Exercise requirements:
Extract, unchanged, each line of the listing below from its first line through the line that contains "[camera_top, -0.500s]", inclusive, and nothing else.

Recorded information:
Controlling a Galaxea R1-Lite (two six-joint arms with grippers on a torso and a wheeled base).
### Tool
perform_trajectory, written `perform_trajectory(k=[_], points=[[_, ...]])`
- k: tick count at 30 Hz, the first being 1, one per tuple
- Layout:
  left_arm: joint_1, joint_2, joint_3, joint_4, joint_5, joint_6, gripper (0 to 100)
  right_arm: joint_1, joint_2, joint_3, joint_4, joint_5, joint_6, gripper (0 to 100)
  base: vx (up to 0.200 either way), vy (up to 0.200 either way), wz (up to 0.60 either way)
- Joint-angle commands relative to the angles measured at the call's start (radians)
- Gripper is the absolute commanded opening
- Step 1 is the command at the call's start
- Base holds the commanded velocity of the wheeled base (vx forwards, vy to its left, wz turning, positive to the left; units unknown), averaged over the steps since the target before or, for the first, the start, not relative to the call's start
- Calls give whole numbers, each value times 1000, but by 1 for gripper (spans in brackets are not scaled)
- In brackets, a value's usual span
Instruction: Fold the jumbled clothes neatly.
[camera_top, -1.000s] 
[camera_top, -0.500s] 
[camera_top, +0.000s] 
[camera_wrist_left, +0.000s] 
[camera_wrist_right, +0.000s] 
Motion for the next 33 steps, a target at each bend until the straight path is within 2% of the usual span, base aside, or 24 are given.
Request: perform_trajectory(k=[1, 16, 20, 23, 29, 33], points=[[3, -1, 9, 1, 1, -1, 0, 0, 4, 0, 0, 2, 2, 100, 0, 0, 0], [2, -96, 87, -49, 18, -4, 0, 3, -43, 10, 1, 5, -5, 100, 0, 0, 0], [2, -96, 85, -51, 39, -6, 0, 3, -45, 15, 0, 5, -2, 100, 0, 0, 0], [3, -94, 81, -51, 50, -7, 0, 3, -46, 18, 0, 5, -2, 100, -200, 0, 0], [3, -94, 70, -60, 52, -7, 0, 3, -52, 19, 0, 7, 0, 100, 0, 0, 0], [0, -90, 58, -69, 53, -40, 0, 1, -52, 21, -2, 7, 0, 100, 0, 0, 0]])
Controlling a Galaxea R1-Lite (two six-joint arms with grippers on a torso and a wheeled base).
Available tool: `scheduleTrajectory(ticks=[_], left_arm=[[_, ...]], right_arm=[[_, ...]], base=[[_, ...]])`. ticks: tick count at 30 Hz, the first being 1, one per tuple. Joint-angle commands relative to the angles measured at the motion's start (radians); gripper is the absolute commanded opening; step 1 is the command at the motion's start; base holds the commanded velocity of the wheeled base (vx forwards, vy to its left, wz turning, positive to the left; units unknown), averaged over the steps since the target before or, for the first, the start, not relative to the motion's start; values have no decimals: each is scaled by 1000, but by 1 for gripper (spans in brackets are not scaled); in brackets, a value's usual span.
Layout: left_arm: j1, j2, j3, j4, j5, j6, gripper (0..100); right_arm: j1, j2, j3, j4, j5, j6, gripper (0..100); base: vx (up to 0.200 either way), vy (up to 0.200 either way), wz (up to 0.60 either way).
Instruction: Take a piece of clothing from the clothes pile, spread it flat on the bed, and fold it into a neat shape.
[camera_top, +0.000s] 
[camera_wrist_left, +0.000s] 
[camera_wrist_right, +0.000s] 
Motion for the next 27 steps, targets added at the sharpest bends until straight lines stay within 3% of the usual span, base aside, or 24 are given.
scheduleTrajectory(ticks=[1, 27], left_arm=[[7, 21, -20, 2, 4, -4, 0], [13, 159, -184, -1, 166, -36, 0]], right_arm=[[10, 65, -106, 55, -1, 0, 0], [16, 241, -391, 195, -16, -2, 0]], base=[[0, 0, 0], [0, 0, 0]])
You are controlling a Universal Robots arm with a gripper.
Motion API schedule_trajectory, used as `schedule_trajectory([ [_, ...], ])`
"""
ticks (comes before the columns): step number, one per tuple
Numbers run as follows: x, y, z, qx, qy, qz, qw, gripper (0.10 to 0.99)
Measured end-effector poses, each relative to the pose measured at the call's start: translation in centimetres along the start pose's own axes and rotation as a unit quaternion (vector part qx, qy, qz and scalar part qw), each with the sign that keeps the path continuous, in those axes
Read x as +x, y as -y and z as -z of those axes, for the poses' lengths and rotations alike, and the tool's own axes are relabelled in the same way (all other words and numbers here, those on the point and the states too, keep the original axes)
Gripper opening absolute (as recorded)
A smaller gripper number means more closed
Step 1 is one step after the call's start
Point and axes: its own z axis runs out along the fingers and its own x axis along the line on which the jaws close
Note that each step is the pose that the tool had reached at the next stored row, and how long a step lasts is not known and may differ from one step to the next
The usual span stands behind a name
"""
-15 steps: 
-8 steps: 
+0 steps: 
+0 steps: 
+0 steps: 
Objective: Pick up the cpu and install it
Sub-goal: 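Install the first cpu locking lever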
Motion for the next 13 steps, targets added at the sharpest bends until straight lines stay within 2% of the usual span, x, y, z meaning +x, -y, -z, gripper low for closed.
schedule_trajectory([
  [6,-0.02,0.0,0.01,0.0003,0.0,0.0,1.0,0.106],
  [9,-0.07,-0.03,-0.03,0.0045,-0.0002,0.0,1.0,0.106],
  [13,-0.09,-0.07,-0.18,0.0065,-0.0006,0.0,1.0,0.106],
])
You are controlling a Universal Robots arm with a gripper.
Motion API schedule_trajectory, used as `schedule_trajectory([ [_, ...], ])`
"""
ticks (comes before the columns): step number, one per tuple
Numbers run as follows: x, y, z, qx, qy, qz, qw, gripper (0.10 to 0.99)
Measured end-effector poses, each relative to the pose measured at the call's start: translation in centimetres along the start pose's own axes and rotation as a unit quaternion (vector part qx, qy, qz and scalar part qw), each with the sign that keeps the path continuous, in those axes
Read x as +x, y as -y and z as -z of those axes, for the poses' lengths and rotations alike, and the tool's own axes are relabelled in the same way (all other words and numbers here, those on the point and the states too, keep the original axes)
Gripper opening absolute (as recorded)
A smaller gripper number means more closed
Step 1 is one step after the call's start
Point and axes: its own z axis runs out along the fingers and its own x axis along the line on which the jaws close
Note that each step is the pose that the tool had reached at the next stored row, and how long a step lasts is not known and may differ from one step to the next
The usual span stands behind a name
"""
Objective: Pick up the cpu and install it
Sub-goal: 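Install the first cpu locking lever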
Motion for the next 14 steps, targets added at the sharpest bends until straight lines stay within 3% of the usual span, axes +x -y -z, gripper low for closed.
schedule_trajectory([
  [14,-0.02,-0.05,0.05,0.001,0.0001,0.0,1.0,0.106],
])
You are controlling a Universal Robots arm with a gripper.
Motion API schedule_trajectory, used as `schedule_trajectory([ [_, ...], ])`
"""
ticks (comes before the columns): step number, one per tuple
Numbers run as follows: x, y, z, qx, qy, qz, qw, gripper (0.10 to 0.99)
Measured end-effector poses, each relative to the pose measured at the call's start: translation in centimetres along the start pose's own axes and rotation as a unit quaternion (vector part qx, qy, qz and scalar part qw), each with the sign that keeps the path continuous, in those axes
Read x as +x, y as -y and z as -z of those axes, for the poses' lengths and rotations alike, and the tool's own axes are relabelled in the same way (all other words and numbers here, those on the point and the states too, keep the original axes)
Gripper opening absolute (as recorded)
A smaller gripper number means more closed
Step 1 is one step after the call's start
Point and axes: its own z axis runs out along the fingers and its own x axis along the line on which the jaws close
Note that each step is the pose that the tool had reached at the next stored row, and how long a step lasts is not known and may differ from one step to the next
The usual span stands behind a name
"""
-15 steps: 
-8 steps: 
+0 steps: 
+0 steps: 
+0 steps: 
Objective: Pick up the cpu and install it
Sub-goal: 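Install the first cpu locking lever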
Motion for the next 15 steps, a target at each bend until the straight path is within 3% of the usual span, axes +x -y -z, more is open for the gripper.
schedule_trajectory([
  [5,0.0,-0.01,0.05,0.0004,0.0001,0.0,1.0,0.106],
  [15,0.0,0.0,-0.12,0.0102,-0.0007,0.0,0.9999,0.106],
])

Expected output:
Controlling a Galaxea R1-Lite (two six-joint arms with grippers on a torso and a wheeled base).
### Tool
perform_trajectory, written `perform_trajectory(k=[_], points=[[_, ...]])`
- k: tick count at 30 Hz, the first being 1, one per tuple
- Layout:
  left_arm: joint_1, joint_2, joint_3, joint_4, joint_5, joint_6, gripper (0 to 100)
  right_arm: joint_1, joint_2, joint_3, joint_4, joint_5, joint_6, gripper (0 to 100)
  base: vx (up to 0.200 either way), vy (up to 0.200 either way), wz (up to 0.60 either way)
- Joint-angle commands relative to the angles measured at the call's start (radians)
- Gripper is the absolute commanded opening
- Step 1 is the command at the call's start
- Base holds the commanded velocity of the wheeled base (vx forwards, vy to its left, wz turning, positive to the left; units unknown), averaged over the steps since the target before or, for the first, the start, not relative to the call's start
- Calls give whole numbers, each value times 1000, but by 1 for gripper (spans in brackets are not scaled)
- In brackets, a value's usual span
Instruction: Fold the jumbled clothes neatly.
[camera_top, -1.000s] 
[camera_top, -0.500s] 

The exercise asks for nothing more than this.